I am trying to do the following computation in a more efficient (vectorized) way instead of a loop.
for i in range(N):
y[:,idx[i]] -= X[i]
where:
X
is N by D matrix, y
is k by D matrix idx
is a vector of length N with values between 0 and k-1 Example:
x = array([[ 0, 1, 2, 3],
[ 4, 5, 6, 7],
[ 8, 9, 10, 11],
[12, 13, 14, 15],
[16, 17, 18, 19]])
y = array([[100, 101, 102, 103],
[104, 105, 106, 107],
[108, 109, 110, 111]])
idx = array([2, 1, 1, 1, 2])
So the output should be:
y = array([[100, 101, 102, 103],
[ 80, 78, 76, 74],
[ 92, 91, 90, 89]])
and this is equivalent to:
>>> for i in range(5):
... y[idx[i],:] -= x[i]
Pandas solution is the shortest to go.

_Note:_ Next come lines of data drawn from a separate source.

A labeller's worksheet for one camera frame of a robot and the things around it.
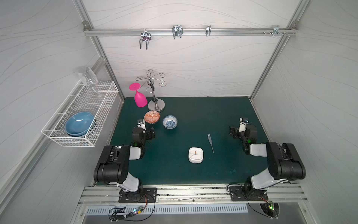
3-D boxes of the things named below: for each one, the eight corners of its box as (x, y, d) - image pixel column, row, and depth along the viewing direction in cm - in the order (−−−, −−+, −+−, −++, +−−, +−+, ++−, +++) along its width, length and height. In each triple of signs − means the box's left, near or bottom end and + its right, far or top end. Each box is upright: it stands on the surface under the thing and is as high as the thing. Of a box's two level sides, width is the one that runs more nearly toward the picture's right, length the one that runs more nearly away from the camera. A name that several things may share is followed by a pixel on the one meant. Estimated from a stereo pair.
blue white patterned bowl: (162, 129, 102) (161, 125, 98) (163, 118, 108) (163, 115, 105) (177, 129, 102) (177, 125, 98) (177, 118, 108) (177, 115, 105)
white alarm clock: (188, 163, 86) (188, 161, 83) (188, 149, 92) (188, 147, 89) (204, 163, 86) (204, 161, 83) (202, 149, 92) (203, 147, 89)
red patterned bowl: (144, 124, 104) (143, 121, 101) (146, 113, 111) (145, 110, 108) (159, 124, 104) (158, 121, 101) (160, 113, 111) (160, 110, 108)

You can do it via NumPy but a bit longer code:
import pandas as pd
df = pd.DataFrame(x, idx)
s = df.groupby(df.index).sum()
y[s.index] -= s
or in your case, since index are indices, you can directly use:
df = pd.DataFrame(x)
s = df.groupby(idx).sum()
y[s.index] -= s
output:
array([[100, 101, 102, 103],
[ 80, 78, 76, 74],
[ 92, 91, 90, 89]])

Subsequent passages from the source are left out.